The safety profile of carfilzomib has been well established in RRMM, where it has shown to have manageable AEs [53] and a favorable benefit-risk profile given the observed PFS/OS advantage. In this setting, the most common grade 3/4 AEs associated with single-agent carfilzomib were primarily hematologic [54]. Cardiovascular events have also been associated with carfilzomib, with hypertension (mainly grades 1 and 2) being the most common type.

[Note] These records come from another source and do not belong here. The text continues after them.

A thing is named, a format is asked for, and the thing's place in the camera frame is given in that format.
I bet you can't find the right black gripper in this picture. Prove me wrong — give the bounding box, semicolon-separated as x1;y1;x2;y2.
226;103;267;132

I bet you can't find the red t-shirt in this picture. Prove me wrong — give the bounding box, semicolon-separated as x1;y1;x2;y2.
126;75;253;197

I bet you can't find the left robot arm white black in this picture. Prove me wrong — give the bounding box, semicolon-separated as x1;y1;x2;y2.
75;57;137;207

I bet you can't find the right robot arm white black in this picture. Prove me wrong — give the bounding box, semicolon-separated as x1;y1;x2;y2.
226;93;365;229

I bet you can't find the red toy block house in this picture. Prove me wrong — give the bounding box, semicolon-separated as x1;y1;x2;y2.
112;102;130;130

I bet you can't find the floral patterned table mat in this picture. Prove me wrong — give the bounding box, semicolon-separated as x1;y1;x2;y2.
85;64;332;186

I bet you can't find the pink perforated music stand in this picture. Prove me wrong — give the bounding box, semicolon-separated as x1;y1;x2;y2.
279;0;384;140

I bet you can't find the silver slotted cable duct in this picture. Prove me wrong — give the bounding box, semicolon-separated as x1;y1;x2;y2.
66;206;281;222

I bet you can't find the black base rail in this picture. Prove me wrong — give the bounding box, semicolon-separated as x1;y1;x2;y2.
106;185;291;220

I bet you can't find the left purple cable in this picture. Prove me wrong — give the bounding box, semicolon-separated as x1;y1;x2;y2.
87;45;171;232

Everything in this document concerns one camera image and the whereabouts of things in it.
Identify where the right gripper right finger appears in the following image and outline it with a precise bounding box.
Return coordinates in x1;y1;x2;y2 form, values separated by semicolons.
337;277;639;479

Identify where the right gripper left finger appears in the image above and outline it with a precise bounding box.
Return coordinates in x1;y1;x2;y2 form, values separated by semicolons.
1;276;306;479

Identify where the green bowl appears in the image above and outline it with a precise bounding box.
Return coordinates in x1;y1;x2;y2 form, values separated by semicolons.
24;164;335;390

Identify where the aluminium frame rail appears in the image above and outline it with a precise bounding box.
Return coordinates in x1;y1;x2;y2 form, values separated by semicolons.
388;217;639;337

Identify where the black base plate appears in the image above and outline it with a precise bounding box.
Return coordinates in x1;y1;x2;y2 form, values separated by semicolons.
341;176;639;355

In a pooled analysis of phases 1–3 RRMM clinical studies (n = 2044 carfilzomib-exposed patients), any-grade and grade ≥3 hypertension rates were 18.5% and 5.9%, respectively, and any-grade and grade ≥3 cardiac failure rates were 6.7% and 4.4%, respectively [55]. Carfilzomib-associated cardiovascular events have been found to be generally reversible and manageable, as reflected by relatively low carfilzomib discontinuation rates across studies [55-57]. Furthermore, the efficacy benefit of carfilzomib in terms of reduction in the risk of progression/death has been found to outweigh the risks observed with carfilzomib (including cardiac failure or hypertension) among RRMM patients [55]. Carfilzomib has been associated with low rates of peripheral neuropathy (PN) in RRMM, an AE associated with bortezomib that may impair QoL and limit treatment duration [58]. The low rate of PN with carfilzomib is consistent with preclinical results showing that in contrast to bortezomib, carfilzomib has minimal activity against nonproteasomal proteases, including the stress-induced, prosurvival protease HtrA2/Omi [8]. This selectivity may explain the difference in PN incidence between the carfilzomib and bortezomib arms in ENDEAVOR [19]. In ASPIRE, addition of carfilzomib to Rd did not increase PN rates [24]. The safety profile of carfilzomib–IMiD combination therapy in NDMM patients has been consistent with the known safety profile of carfilzomib. Below, we summarize the above AEs of interest observed in the large, randomized NDMM studies (FORTE and Myeloma XI). General safety and AEs of interest for all NDMM studies are shown in Tables 3 and 4.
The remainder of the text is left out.